During Annaly Capital Management's (NYSE:NLY) third quarter conference call on Nov. 5, new CEO Kevin Keyes was asked: "Would it be reasonable for us to think that the largest growth opportunity over the next 12 to 24 months would be in these senior floating rate loans?"
Keyes responded: "Overall, I think you are exactly right."
The opportunity is commercial mortgage lending -- or loans to businesses for acquiring properties. This is a shift in strategy for the 18-year-old company that, before mid-2013, had never owned commercial investments. However, Annaly has aggressively grown its commercial portfolio to $1.9 billion -- or 15% of equity -- as of September 2015.
The change of direction and the pace of acquisitions makes it all the more intriguing to discover what is encouraging Annaly to join the ranks of mortgage REITs like Starwood Property Trust (NYSE:STWD) and pursue commercial investments.
They are floating rate loans
For starters, commercial loans often come with floating interest rates tied to a benchmark like LIBOR, or the London Interbank Offered Rate. This means that if the benchmark rate increases, then the interest rate on the loans will also increase.
In fact, according to Starwood Property Trusts CFO, Rina Paniry, if LIBOR increases by just one percentage point, he expects a $16.1 million benefit for the year -- or, $0.07 per share. Even better, LIBOR has historically followed the federal funds rate. This is the short-term rate that the U.S. Federal Reserve manipulates, and may begin to increase as soon as this December.

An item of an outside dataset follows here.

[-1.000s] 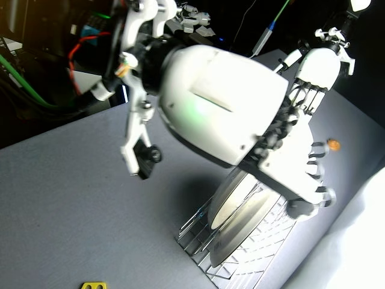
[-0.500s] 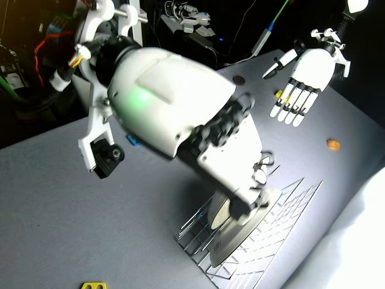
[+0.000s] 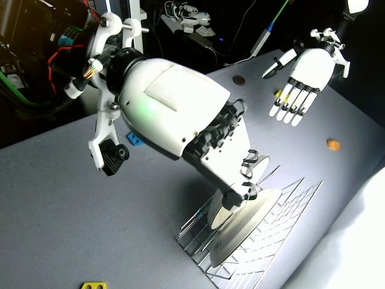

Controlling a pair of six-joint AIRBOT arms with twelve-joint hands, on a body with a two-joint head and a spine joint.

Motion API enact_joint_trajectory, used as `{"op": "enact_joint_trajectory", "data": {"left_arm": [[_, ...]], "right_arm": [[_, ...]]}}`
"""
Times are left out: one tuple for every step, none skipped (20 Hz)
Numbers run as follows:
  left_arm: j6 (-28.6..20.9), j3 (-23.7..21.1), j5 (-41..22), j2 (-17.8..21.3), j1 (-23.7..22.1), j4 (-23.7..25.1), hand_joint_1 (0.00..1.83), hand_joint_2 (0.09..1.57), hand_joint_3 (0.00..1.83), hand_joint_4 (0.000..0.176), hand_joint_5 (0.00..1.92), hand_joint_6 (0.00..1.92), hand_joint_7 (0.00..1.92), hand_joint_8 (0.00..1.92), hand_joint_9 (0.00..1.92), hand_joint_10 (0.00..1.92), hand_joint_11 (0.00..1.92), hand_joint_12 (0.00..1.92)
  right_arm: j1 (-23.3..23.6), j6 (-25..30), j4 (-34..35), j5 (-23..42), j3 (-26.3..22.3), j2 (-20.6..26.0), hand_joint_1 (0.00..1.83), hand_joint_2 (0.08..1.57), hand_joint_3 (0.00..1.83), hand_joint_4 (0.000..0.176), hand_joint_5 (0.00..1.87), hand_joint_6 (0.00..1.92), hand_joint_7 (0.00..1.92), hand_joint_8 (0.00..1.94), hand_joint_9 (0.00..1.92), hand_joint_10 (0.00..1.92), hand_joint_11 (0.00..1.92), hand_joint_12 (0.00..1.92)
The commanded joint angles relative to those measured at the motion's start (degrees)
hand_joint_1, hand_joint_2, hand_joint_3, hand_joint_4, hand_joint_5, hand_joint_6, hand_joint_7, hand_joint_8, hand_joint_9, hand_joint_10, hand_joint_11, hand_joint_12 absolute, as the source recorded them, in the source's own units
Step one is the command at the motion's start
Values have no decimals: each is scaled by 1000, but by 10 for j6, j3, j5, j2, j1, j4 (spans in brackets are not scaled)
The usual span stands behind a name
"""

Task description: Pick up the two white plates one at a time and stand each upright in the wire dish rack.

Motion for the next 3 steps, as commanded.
{"op": "enact_joint_trajectory", "data": {"left_arm": [[-2, 3, -11, 2, -3, -41, 0, 1207, 1, 0, 300, 7, 352, 11, 270, 10, 0, 502], [-2, 3, -11, 2, -3, -41, 0, 1208, 1, 0, 292, 2, 350, 8, 270, 8, 0, 508], [-2, 4, -11, 2, -3, -41, 0, 1212, 2, 0, 290, 1, 351, 5, 271, 6, 0, 497]], "right_arm": [[5, 3, -31, 48, -1, 3, 1186, 1154, 18, 19, 881, 1185, 907, 1026, 934, 20, 444, 1066], [5, 4, -32, 48, -1, 3, 1186, 1167, 3, 24, 871, 1202, 888, 1084, 941, 20, 442, 1079], [5, 7, -33, 47, -1, 3, 1186, 1170, 0, 25, 859, 1219, 892, 1085, 945, 21, 442, 1083]]}}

Unlike commercial debt, Annaly's traditional assets -- residential mortgage-backed securities -- have fixed interest rates. And these types of securities tend to get hammered in a rising interest rate environment. By investing in commercial real estate debt, it creates a natural hedge to help lessen the blow when rates rise.
Investing in commercial real estate may come with some benefits, but it is recent changes in banking regulations designed to help prevent another financial crisis that is really opening up opportunities.
The new rules impose stricter capital requirements for big banks. In short, banks have to hold a capital buffer, or a certain amount of liquid assets against their investments in case of defaults; the riskier the asset, the more liquid capital the bank needs to hold. This would tie up funds, and potentially make riskier loans like real estate construction and development loans not worth the price of admission and create opportunity for nonbank lenders.
Moreover, regulations could encourage banks to be generally more conservative with their lending, which creates opportunity in mezzanine lending.
For instance, if a bank makes a loan with a 65% loan-to-value (LTV), the borrower would be on the hook for the remaining 35%. To narrow the gap, the borrower could get mezzanine financing. This type of financing falls between debt and equity, and is backed by stock in a company rather than the real estate itself. Also, because the loan would be subordinate to the bank loan, it would be riskier, and come a higher interest rate.
This is an area that Annaly and Starwood Property Trust have been targeting. As of September 2015, mezzanine financing makes up 30% of Annaly's commercial portfolio and 21% of Starwood Property Trust's loan portfolio.
Wall of Maturities
Picking up the scraps banks leave behind isn't the only opportunity. Back in 2006 and 2007, a record number of commercial loans were made. Now it's 10 years later and it is predicted that more than $300 billion worth of commercial mortgage loans are maturing, per year, in 2016 and 2017.
The assumption is that this will create extraordinary demand for refinancing. The problem is that lending standards are tighter than they were before the financial crisis and not all these loans are going to be eligible for refinancing through traditional avenues. This should open the door to nonbank lenders like Annaly and Starwood Property Trust to get in the game.
Annaly's newest business
Commercial lending adds risk to Annaly's business. Unlike the company's traditional investments -- agency mortgage-backed securities, which were insured by the full faith and credit of the U.S. government -- commercial loans do default.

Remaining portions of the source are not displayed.